Zwei Arbeitsleuchten aus der berühmten Kaiser-idell-Serie sind die "Objekte des Monats" im Stadtmuseum im M2K.

Gute Form und gutes Licht: idell-Leuchten.

Zwei Arbeitsleuchten aus der berühmten Kaiser-idell-Serie sind die „Objekte des Monats“ im Stadtmuseum im M2K.
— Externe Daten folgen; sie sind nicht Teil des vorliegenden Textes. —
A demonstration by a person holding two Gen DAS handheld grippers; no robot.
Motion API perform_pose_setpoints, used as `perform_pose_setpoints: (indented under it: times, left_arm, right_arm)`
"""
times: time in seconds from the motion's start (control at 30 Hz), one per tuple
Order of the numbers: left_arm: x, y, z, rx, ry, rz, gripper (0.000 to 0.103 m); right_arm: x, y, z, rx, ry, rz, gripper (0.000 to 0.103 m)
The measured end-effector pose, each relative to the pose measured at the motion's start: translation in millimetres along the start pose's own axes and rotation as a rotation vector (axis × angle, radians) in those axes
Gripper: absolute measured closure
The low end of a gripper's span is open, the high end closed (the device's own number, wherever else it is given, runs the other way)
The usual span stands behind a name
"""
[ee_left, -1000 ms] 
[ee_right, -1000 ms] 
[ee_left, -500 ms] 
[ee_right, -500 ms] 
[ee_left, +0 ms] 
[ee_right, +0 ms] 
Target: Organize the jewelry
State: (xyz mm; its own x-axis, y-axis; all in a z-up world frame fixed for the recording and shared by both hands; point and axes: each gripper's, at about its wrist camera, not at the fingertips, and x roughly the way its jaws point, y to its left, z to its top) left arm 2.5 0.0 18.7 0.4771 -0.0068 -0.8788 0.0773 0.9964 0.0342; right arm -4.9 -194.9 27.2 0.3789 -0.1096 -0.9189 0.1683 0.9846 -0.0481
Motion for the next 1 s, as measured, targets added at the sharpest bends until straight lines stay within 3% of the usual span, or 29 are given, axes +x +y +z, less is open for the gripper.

Kürzlich wurden sie mit ihrer Geschichte von Sammlungskurator Dr. Arne Steinert und Kunsthistorikerin Esther Orant vom Forum Architektur der Stadt Wolfsburg vorgestellt. Im November bleiben sie nun in einer speziellen Vitrine im Museumsfoyer als Beispiele für die thematische Bandbreite der umfangreichen Museumssammlung zu sehen.
Die Tischleuchte spendete Licht im Büro- und Werkstattraum des früheren Wolfsburger Heimatmuseums in der Goetheschule, die Scherenwandleuchte wurde vor dem Abriss aus der Zuckerfabrik Fallersleben geborgen. Beide sind Musterbeispiele für jahrzehntelang produzierte, weit verbreitete Standardmodelle von hohem Gebrauchswert und wurden inzwischen als Designerstücke geadelt. Ihr Designer Christian Dell (1893-1974) war von 1922 bis 1925 Werkmeister am Bauhaus in Weimar, später Leiter der Metallwerkstatt an der Frankfurter Kunstschule. Sein Anspruch bestand im Entwurf von ebenso funktionalen wie ästhetisch überzeugenden Gebrauchsgegenständen, die als industrielle Serienprodukte hergestellt werden konnten.
Die idell-Leuchten entwarf er ab 1934 für den Leuchten Hersteller Kaiser in Neheim im Sauerland. Sie wurden große Verkaufserfolge und teilweise noch bis in die 1980er Jahre gefertigt. Details wie ein spezielles Kugelgelenk oder der asymmetrisch angesetzte Lampenschirm sorgten für hohe Funktionalität und blendfreies Licht auf Schreibtischen, in Werkstätten oder an Arbeitsplätzen in der Industrie. Einzelne Modelle werden heute wieder hergestellt und, weil sie nicht mehr nur Alltagsgegenstände sind sondern als Design-Klassiker gelten, zu enormen Preisen gehandelt. Mit der Prägung „ORIGINAL-KAISER-idell“ auf jeder Leuchte hat sich Christian Dell, der zu Lebzeiten als „Beleuchtungs-Architekt“ bezeichnet wurde, selbst ein kleines Denkmal gesetzt: Das Kunstwort „idell“ setzt sich zusammen aus „Idee“ und „Dell“.